In the long run, a skirmish with Hezbollah will come and go,retreat from the West Bank and Jerusalem and the surrender of it to the Hamas would have been permanent.

In this regard, Nasrallah screwed his brothers in Gaza by jumping the gun. If only he had waited until after Israel left the West Bank and Gaza.
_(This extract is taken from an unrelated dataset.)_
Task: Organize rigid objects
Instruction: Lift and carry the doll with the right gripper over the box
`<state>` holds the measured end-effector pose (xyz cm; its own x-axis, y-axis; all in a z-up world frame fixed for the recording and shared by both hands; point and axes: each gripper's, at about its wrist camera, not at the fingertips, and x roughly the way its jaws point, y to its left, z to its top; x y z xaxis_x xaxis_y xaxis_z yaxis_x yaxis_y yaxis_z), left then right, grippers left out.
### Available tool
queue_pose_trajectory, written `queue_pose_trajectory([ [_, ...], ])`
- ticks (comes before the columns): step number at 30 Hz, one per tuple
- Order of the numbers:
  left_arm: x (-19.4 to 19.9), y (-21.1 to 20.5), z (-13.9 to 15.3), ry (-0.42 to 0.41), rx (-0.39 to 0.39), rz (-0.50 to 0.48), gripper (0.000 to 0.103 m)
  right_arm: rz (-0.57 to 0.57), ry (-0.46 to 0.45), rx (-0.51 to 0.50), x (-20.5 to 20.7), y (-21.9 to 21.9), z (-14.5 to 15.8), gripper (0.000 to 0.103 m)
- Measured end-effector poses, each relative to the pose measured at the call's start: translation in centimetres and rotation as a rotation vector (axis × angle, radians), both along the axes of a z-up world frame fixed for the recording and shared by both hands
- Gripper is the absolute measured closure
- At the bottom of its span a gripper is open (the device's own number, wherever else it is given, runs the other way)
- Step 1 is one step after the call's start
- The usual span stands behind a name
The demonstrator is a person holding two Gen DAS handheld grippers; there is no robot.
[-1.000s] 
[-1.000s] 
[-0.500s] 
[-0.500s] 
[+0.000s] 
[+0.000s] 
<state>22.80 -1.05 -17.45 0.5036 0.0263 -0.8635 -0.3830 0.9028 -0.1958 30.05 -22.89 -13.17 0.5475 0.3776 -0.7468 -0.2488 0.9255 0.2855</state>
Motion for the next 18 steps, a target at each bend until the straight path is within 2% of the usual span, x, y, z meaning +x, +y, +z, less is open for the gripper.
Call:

Now, Olmert will be gone and Israel will retain the West Banka nd Jerusalem, a FAR MORE important strategic victory than what strategic losses may have been suffered in the past month

8/16/2006 06:58:00 PM  
Blogger allen said...


re: UK polls

Have you seen this at Drudge?

Bush is crap, says Prescott
Deputy PM criticises US handling of Middle East, condemning 'cowboy' President at private meeting

8/16/2006 06:59:00 PM  
Blogger Lord Acton said...

"Relations with the former colonial world now have turned into their opposite and the Western world often goes to extremes of obsequiousness, but it is difficult yet to estimate the total size of the bill which former colonial countries will present to the West, and it is difficult to predict whether the surrender not only of its last colonies, but of everything it owns will be sufficient for the West to foot the bill."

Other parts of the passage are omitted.